For years, Richter observed with growing fascination how in his Gothic sanctuary, Japanese musicologist Keisuke Maruyama studied the influence of the weekday pericopes (prescribed readings) in the early 18th-century Lutheran lectionary cycle on Bach's cantatas. When he had finished, he told the clergyman: "It is not enough to read Christian texts. I want to be a Christian myself. Please baptize me."
But this scholar's conversion could have been attributed to the impact of pericopes' biblical texts on Maruyama. Why, though, would a fugue have such evangelistic powers as it did on the Japanese organist in Minnesota? Why would even listening to Bach's Goldberg Variations (BWV 988), which contain no lyrics, arouse someone's interest in Christianity? This happened when Masashi Yasuda, a former agnostic, heard a CD with Canadian pianist Glenn Gould's rendering of this complex Clavier-Übung, or keyboard study. Still, Yasuda's spiritual journey began precisely with these variations. He is now a Jesuit priest teaching systematic theology at Sophia University in Tokyo.

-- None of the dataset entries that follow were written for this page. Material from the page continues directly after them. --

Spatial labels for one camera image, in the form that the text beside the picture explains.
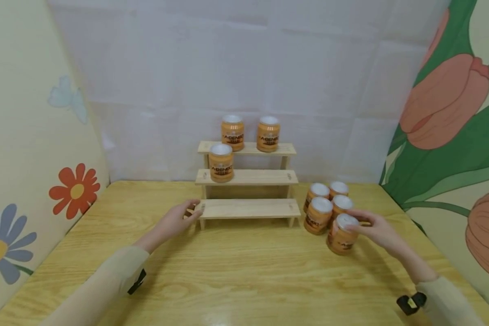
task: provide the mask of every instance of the black wrist strap
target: black wrist strap
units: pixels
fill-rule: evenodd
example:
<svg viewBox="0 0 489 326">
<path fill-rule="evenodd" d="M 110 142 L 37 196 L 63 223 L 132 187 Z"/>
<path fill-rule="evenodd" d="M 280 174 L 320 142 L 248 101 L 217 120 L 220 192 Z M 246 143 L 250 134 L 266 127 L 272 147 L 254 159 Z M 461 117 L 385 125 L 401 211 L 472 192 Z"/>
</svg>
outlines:
<svg viewBox="0 0 489 326">
<path fill-rule="evenodd" d="M 406 314 L 406 316 L 413 315 L 420 307 L 426 304 L 427 296 L 422 292 L 416 292 L 411 297 L 403 295 L 397 299 L 397 304 Z"/>
<path fill-rule="evenodd" d="M 142 269 L 141 272 L 139 273 L 138 279 L 136 280 L 134 285 L 132 285 L 131 288 L 129 288 L 127 293 L 132 295 L 139 288 L 139 286 L 143 284 L 145 277 L 146 277 L 145 269 Z"/>
</svg>

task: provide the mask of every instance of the wooden shelf step
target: wooden shelf step
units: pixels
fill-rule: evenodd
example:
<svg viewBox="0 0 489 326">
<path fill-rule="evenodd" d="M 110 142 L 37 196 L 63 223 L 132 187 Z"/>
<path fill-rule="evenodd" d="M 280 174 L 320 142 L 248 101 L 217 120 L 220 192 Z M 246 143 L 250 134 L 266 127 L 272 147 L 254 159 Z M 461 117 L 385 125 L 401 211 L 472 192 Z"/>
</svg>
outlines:
<svg viewBox="0 0 489 326">
<path fill-rule="evenodd" d="M 295 199 L 203 199 L 196 210 L 204 209 L 201 219 L 282 219 L 299 217 Z"/>
<path fill-rule="evenodd" d="M 196 185 L 202 186 L 289 186 L 299 183 L 293 170 L 234 169 L 234 178 L 228 182 L 214 182 L 210 170 L 197 171 Z"/>
<path fill-rule="evenodd" d="M 208 154 L 212 145 L 220 143 L 220 141 L 201 141 L 197 148 L 197 153 Z M 279 148 L 275 152 L 265 153 L 256 148 L 255 142 L 244 142 L 244 148 L 239 152 L 234 152 L 234 155 L 257 155 L 257 156 L 293 156 L 297 155 L 293 144 L 285 142 L 279 143 Z"/>
</svg>

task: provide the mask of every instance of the table
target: table
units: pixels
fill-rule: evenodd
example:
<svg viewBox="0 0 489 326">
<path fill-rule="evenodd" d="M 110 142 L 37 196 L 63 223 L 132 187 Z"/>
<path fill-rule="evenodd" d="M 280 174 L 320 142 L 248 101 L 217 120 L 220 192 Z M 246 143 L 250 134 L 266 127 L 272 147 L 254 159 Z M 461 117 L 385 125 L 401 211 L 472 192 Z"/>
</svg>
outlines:
<svg viewBox="0 0 489 326">
<path fill-rule="evenodd" d="M 302 206 L 308 185 L 294 187 Z M 201 195 L 192 182 L 110 185 L 0 312 L 0 326 L 34 326 L 118 248 L 130 245 L 172 205 Z M 378 185 L 352 184 L 355 206 L 388 218 L 428 262 L 461 289 L 489 325 L 489 306 Z M 326 237 L 281 220 L 207 221 L 160 247 L 144 285 L 100 325 L 429 325 L 395 300 L 414 293 L 398 261 L 360 237 L 350 256 Z"/>
</svg>

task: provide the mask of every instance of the orange can
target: orange can
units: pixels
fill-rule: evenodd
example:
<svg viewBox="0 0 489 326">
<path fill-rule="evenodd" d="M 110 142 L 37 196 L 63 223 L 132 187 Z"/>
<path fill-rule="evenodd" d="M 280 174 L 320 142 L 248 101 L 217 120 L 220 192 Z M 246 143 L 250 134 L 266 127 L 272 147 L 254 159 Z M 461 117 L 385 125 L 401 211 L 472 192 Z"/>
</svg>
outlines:
<svg viewBox="0 0 489 326">
<path fill-rule="evenodd" d="M 243 119 L 234 114 L 225 115 L 221 122 L 221 142 L 230 145 L 234 152 L 245 147 L 245 124 Z"/>
<path fill-rule="evenodd" d="M 212 181 L 230 181 L 234 177 L 234 153 L 230 145 L 215 144 L 210 147 L 209 165 Z"/>
<path fill-rule="evenodd" d="M 337 195 L 347 196 L 349 194 L 350 188 L 348 188 L 348 185 L 344 182 L 334 181 L 330 183 L 330 200 Z"/>
<path fill-rule="evenodd" d="M 311 234 L 321 234 L 331 217 L 333 204 L 324 197 L 315 197 L 311 200 L 310 206 L 304 220 L 304 228 Z"/>
<path fill-rule="evenodd" d="M 359 225 L 359 221 L 348 214 L 340 214 L 333 221 L 326 244 L 335 254 L 349 254 L 359 236 L 357 232 L 348 231 L 346 229 L 348 225 Z"/>
<path fill-rule="evenodd" d="M 339 216 L 339 214 L 345 213 L 348 209 L 353 208 L 353 201 L 348 196 L 336 195 L 333 197 L 333 212 L 331 213 L 331 219 L 328 223 L 328 228 L 331 228 L 333 220 Z"/>
<path fill-rule="evenodd" d="M 257 149 L 261 152 L 275 152 L 279 145 L 279 119 L 265 116 L 259 119 L 257 127 Z"/>
<path fill-rule="evenodd" d="M 324 197 L 328 198 L 330 196 L 330 189 L 323 184 L 319 183 L 314 183 L 310 186 L 310 189 L 308 189 L 308 193 L 306 195 L 306 202 L 304 202 L 304 207 L 302 208 L 304 210 L 304 213 L 307 212 L 308 206 L 310 206 L 310 202 L 313 198 L 316 197 Z"/>
</svg>

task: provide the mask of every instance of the beige sleeve
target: beige sleeve
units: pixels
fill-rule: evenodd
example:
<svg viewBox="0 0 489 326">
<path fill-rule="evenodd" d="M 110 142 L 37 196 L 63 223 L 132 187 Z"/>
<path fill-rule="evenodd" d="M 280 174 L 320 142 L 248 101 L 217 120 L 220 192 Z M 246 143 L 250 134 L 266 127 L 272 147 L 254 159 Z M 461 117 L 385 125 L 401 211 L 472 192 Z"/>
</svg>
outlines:
<svg viewBox="0 0 489 326">
<path fill-rule="evenodd" d="M 465 296 L 446 278 L 419 283 L 417 291 L 427 296 L 423 310 L 433 326 L 484 325 Z"/>
<path fill-rule="evenodd" d="M 125 247 L 109 257 L 40 326 L 95 326 L 111 303 L 137 281 L 149 254 Z"/>
</svg>

Some theologians tend to attribute the astounding impact of Bach's music particularly on the scientific minds of many Asians to the Holy Spirit. Canon Arthur Peacocke, a Church of England clergyman and noted biologist who is also one of the leading spokesmen in burgeoning international dialog between theology and the natural sciences, once suggested that the Holy Spirit personally dictated "The Art of the Fugue," (BWV 1080) Bach's arguably most challenging work, into the composer's plume.
"The reason why Bach's most abstract works guide some Asian people to Christ is because his music reflects the perfect beauty of created order to which the Japanese mind is particularly receptive," suggested Charles Ford, a mathematics professor at the University of St. Louis. "Bach has the same effect on me, a Western scientist," added Ford, who is also one of America's foremost experts on the theology of Dietrich Bonhoeffer, the martyred Lutheran theologian hanged by the Nazis.
Henry Gerike, organist and choirmaster at Concordia Seminary in St. Louis, a Lutheran school of theology, agrees with Ford: "The fugue is the best way God has given us to enjoy his creation. But of course Bach's most significant message to us is the Gospel." Gerike echoes Swedish archbishop Nathan Söderblom (1866-1931), who famously called Bach's cantatas "the fifth Gospel."
Rev. Robert Bergt, musical director of Concordia's Bach at the Sem concert series, has first-hand experience with the missionary lure of Bach's cantatas in Tokyo. He used to be the chief conductor of Musashino Music Academy's three orchestras in the Japanese capital. Bach's compositions brought his musicians, audiences and students into contact with the Word of God, he said. "Some of these people would then in private declare themselves as `closet Christians,'" Bergt told Christian History magazine. "I saw this happen at least 15 times. And during one of them I eventually baptized myself." While only one percent of Japan's population of 128 million is officially Christian, Bergt estimated that the real figure could be three times as high if one includes secret believers.
After two failed attempts to popularize Bach's music in Japan since the late 19th century, a veritable Bach boom has been sweeping that country for the past 16 years. Its driving force is organist Masaaki Suzuki, founder and conductor of the Bach Collegium Japan that has spawned hundreds of similar societies throughout the country.
During Advent or Holy Week, respectively, Suzuki's performances of the "Christmas Oratorio" or the "St. Matthew Passion" are always sold out, even though tickets cost more than $600. After each concert, members of the audience crowd Suzuki on the podium asking him about the Christian concept of hope and about death, a topic normally taboo in polite Japanese society. "I am spreading Bach's message, which is a biblical one," Suzuki said.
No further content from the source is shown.